[Task to carry out] Leave the pictures out. Retype exactly the lines below from the one containing "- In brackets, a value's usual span" through the one containing "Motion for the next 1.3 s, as", and no others.

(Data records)

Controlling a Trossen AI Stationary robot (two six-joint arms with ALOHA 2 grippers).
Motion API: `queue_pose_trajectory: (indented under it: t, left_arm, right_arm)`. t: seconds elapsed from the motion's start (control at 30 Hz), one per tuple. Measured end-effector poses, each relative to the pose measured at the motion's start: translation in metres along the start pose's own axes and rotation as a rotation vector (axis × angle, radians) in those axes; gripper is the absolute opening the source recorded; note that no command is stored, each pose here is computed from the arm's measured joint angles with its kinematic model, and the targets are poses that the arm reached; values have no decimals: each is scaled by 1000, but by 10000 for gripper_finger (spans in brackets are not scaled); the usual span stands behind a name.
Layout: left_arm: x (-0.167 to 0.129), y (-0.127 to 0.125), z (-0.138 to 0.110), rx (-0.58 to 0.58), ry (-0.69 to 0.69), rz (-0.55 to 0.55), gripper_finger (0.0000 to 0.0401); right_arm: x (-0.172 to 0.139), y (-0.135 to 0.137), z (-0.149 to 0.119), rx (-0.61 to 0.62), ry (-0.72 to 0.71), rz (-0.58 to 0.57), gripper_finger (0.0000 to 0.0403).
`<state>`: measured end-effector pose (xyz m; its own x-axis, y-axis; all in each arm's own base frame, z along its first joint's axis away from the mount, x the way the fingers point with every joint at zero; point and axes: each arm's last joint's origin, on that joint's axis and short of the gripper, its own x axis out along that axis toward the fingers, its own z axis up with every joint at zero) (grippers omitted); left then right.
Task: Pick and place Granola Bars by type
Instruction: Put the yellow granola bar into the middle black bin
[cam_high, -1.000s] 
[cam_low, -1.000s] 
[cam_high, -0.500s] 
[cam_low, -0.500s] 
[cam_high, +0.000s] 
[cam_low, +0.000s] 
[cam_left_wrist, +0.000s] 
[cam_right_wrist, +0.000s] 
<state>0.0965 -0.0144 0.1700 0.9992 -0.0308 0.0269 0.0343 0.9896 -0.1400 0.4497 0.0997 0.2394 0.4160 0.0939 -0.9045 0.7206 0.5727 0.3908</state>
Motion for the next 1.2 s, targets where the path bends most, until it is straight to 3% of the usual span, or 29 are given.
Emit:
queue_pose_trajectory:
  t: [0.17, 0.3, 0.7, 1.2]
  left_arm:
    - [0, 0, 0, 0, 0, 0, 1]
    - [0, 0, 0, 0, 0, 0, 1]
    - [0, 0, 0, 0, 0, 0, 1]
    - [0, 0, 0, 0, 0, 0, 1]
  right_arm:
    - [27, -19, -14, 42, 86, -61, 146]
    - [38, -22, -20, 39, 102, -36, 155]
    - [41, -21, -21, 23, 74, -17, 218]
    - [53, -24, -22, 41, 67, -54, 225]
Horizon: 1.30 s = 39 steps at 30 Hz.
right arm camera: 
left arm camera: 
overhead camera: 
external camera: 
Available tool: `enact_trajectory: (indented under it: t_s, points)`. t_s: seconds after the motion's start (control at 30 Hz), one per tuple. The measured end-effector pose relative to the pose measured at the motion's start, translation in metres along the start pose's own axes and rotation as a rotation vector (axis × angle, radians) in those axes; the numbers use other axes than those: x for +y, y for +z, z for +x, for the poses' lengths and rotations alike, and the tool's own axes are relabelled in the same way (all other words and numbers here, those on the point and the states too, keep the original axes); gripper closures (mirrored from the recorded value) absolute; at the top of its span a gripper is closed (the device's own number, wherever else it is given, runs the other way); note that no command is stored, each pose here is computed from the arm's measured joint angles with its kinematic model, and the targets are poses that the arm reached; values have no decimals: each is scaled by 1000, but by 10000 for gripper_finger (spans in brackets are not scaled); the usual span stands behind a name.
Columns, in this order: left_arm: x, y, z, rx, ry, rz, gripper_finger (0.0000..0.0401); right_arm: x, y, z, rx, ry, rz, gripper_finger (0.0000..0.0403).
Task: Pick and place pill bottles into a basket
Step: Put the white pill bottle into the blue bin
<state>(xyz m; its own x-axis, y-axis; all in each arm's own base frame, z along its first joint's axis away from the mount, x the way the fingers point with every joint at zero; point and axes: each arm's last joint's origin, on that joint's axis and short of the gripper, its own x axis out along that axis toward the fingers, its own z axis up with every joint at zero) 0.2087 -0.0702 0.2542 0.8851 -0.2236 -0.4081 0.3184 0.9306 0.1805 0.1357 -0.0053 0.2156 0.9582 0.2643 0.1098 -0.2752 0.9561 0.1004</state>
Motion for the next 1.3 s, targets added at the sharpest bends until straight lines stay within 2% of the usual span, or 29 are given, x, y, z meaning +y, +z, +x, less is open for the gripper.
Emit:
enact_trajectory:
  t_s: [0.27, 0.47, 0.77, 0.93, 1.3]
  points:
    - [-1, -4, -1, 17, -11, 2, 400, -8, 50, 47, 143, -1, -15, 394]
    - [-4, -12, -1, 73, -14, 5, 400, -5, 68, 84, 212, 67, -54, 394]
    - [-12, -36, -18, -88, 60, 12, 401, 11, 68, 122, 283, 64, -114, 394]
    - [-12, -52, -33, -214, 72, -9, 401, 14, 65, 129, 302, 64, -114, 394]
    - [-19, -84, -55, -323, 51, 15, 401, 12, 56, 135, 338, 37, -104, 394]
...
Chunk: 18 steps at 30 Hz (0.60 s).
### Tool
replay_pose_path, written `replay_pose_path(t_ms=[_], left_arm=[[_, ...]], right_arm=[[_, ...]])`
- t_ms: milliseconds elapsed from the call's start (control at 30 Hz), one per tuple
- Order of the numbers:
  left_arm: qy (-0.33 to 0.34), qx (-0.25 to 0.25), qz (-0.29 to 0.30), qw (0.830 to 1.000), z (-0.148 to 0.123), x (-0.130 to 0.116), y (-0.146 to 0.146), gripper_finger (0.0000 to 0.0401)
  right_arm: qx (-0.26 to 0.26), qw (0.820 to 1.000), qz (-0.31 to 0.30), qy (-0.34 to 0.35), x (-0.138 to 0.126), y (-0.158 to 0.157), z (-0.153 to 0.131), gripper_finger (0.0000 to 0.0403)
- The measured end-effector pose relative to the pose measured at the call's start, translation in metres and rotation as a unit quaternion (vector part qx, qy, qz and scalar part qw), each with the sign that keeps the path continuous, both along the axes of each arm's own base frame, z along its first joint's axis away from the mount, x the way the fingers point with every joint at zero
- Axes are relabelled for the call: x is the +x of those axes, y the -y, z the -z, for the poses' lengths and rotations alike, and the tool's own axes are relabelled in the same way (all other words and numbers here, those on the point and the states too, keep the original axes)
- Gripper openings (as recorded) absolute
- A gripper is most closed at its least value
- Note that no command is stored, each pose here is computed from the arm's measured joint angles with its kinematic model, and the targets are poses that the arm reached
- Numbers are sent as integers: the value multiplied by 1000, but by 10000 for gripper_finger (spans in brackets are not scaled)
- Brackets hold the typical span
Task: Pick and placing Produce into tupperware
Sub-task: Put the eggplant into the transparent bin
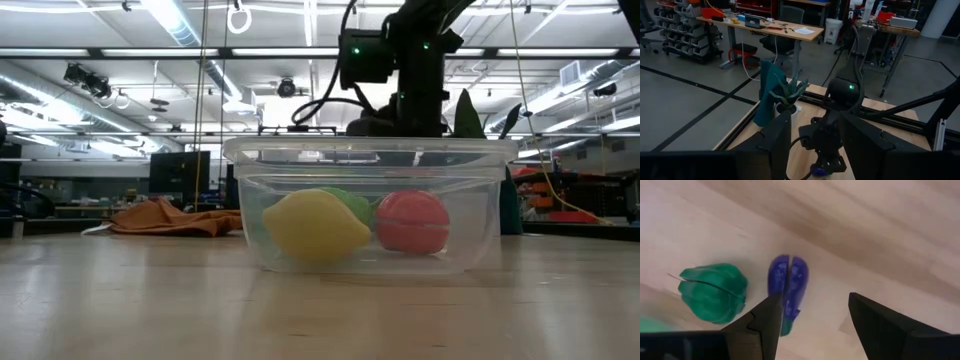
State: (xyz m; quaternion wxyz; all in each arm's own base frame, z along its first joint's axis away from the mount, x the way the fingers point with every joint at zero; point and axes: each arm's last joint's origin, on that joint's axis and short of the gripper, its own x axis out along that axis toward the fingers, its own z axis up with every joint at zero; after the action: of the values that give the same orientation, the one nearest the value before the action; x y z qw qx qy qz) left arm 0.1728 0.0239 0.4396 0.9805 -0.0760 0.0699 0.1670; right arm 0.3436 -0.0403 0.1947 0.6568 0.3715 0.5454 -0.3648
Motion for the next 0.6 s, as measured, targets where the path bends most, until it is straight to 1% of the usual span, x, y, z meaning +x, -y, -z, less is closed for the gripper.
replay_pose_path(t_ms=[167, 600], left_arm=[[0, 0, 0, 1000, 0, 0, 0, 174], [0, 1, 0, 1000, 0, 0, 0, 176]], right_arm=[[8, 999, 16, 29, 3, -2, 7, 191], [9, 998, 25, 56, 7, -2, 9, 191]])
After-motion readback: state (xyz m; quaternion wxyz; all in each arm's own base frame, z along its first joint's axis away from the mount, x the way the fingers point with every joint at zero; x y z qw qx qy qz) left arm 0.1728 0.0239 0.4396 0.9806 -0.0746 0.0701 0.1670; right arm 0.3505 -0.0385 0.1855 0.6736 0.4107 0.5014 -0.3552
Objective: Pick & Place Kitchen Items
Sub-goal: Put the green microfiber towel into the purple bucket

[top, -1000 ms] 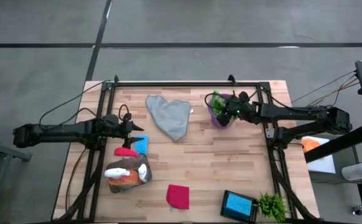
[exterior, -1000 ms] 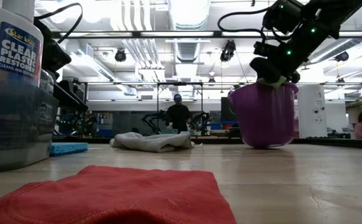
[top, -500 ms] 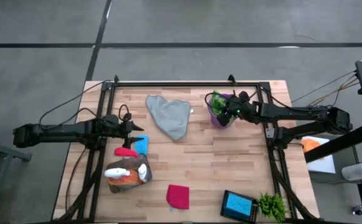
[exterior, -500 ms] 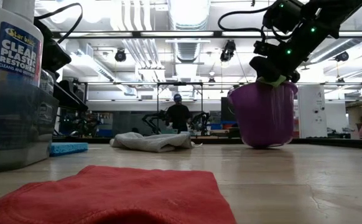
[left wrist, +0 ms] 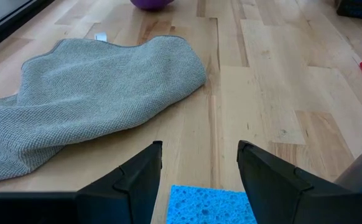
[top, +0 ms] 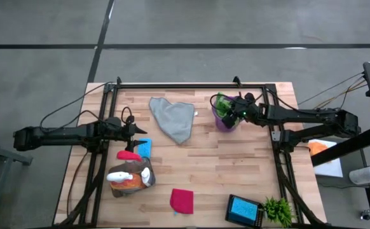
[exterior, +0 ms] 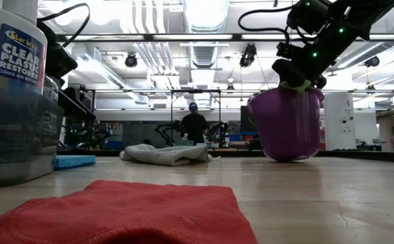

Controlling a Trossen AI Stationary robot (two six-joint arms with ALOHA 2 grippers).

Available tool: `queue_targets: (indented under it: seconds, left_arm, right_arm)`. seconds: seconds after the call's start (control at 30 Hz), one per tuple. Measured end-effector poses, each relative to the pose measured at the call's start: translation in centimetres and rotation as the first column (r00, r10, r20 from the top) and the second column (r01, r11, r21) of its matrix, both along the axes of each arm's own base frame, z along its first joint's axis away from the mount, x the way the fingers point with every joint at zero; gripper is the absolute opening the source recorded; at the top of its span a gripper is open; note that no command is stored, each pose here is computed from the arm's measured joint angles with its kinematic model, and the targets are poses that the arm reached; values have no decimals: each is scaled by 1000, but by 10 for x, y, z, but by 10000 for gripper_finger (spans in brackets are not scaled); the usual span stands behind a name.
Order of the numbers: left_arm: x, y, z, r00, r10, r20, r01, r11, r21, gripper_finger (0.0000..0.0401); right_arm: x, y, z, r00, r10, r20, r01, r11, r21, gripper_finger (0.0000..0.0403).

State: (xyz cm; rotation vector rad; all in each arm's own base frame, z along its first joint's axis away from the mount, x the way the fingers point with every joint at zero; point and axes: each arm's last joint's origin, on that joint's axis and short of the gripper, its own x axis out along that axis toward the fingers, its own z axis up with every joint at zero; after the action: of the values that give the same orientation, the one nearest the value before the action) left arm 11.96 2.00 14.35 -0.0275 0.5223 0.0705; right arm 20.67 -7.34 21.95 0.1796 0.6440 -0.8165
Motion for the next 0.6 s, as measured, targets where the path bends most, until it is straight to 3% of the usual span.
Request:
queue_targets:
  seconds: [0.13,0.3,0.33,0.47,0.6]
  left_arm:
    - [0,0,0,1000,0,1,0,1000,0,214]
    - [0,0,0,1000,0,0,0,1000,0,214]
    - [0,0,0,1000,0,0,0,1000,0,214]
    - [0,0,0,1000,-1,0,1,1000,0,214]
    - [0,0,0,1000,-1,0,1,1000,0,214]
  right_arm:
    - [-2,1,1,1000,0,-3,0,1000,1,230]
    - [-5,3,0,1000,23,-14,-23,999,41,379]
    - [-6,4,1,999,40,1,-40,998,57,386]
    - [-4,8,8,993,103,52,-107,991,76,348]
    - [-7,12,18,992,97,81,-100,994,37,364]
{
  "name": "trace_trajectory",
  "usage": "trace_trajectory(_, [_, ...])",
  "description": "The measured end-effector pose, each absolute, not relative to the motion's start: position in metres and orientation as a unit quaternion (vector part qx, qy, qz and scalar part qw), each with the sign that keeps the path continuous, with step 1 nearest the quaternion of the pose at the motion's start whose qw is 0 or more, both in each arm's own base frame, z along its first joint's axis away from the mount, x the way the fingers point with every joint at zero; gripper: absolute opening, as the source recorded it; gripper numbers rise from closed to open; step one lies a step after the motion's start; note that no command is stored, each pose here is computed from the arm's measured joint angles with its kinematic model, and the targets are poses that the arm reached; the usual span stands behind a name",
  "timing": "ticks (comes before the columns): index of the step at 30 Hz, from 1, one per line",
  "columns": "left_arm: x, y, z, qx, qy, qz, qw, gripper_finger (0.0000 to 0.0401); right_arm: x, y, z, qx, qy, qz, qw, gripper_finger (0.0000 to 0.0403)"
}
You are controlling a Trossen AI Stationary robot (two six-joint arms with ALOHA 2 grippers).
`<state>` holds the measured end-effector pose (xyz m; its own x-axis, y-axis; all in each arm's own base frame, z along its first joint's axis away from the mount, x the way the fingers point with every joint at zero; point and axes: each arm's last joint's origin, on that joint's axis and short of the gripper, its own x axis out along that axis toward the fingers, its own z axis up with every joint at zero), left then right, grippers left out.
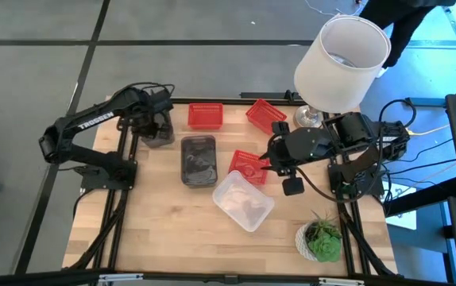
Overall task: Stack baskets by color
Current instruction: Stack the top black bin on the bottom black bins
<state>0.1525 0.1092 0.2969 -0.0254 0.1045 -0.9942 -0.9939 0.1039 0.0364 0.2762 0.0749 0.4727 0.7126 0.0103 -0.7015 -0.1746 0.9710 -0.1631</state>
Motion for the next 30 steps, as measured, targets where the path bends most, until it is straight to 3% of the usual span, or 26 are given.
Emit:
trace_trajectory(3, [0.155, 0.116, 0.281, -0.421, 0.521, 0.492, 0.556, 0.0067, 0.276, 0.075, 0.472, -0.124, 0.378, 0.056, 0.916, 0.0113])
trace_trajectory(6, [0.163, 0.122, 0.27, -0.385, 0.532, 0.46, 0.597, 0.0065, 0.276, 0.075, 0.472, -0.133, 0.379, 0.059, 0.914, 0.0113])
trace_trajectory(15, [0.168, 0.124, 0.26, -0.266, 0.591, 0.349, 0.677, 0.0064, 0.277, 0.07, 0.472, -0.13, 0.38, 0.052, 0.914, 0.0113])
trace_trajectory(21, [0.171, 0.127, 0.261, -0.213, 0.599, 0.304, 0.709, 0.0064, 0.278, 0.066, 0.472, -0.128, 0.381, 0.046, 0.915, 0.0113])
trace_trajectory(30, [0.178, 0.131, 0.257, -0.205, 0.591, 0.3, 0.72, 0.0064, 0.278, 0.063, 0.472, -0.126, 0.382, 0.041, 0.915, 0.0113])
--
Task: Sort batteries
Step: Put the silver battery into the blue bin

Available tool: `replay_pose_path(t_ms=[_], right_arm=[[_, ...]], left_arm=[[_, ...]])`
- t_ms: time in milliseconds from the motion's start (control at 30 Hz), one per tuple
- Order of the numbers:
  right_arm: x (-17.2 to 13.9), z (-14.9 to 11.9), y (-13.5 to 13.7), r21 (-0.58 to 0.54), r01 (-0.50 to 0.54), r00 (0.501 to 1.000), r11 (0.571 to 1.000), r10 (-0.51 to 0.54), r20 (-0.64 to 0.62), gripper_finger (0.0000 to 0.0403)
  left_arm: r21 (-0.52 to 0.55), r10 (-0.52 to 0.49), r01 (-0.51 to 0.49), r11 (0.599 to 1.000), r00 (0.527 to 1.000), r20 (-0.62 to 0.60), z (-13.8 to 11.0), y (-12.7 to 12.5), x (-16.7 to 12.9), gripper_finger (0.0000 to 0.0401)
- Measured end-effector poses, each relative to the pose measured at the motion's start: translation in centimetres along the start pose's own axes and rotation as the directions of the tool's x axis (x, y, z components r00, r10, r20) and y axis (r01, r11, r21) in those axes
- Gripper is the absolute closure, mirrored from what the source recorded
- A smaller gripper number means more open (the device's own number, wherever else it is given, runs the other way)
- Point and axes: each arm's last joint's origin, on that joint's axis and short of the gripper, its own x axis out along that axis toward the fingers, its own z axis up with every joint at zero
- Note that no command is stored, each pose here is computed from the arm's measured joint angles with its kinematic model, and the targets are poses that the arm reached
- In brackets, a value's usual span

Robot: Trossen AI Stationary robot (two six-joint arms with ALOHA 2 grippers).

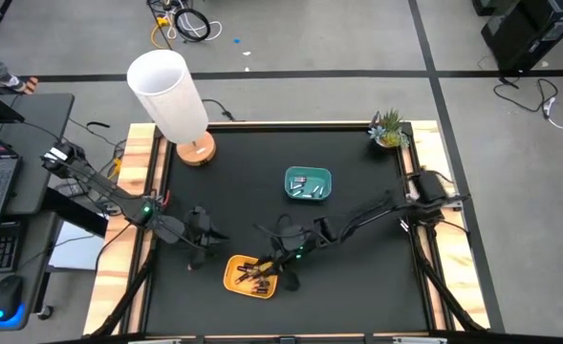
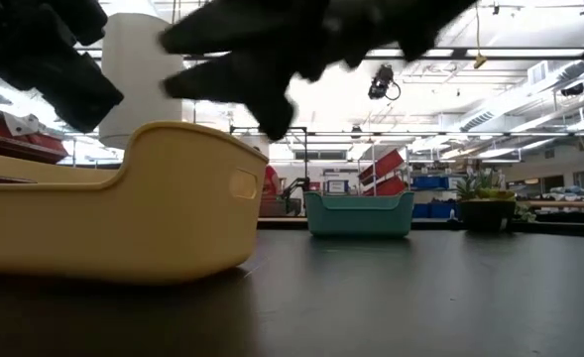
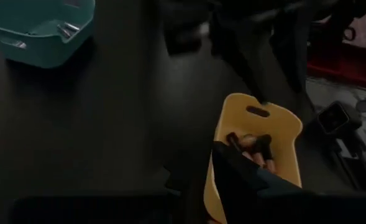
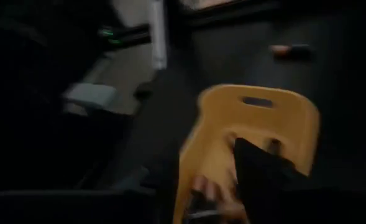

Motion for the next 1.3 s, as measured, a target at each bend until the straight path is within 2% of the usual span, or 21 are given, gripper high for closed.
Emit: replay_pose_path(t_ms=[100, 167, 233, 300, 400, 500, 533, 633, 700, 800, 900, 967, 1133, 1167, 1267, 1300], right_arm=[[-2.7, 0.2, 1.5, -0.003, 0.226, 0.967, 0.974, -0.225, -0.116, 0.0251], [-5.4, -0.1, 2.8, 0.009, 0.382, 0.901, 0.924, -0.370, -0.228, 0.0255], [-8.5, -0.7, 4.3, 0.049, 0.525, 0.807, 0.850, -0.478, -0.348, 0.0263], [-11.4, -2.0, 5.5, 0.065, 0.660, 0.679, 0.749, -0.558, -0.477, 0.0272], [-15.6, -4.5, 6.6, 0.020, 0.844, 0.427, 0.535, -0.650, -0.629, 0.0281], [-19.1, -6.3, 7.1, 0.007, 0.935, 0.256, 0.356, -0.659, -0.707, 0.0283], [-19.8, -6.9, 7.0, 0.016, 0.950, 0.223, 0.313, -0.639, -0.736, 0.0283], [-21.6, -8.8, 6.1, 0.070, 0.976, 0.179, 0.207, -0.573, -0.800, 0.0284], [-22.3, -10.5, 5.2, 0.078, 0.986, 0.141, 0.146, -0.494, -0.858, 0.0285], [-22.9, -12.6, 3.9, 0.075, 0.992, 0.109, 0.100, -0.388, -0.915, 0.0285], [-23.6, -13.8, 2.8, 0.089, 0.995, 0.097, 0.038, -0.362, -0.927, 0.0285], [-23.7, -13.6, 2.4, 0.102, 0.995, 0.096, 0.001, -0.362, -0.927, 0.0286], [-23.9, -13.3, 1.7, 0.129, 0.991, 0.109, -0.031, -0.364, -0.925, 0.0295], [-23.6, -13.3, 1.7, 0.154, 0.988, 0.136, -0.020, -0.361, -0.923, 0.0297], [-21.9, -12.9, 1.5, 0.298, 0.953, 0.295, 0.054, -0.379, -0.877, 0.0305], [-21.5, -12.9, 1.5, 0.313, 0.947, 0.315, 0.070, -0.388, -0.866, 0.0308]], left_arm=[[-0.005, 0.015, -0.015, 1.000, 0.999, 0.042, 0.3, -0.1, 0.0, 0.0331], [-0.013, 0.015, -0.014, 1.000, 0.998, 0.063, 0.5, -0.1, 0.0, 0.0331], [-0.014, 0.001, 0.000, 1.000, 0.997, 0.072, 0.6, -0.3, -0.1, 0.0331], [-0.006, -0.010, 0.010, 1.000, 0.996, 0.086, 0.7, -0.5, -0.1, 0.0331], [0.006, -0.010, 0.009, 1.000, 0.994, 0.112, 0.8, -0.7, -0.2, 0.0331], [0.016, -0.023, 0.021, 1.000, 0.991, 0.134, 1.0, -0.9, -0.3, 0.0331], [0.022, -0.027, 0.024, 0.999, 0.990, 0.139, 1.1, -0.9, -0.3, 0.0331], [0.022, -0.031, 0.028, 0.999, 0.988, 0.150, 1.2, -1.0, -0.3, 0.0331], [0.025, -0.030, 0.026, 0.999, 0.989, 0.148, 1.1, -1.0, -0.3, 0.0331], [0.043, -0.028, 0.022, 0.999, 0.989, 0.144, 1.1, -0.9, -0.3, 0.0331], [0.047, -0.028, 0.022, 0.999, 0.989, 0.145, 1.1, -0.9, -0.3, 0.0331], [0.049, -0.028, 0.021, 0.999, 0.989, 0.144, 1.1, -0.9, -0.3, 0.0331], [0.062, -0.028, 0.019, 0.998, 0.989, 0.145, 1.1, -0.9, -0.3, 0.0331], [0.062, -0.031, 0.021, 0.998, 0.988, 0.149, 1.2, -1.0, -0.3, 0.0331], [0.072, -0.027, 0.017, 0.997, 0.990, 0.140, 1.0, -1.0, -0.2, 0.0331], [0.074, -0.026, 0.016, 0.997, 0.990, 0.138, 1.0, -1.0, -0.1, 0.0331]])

[The completed task]
- In brackets, a value's usual span

Robot: Trossen AI Stationary robot (two six-joint arms with ALOHA 2 grippers).


Motion for the next 1.3 s, as measured, a target at each bend until the straight path is within 2% of the usual span, or 21 are given, gripper high for closed.

This answer leaves nothing further to address.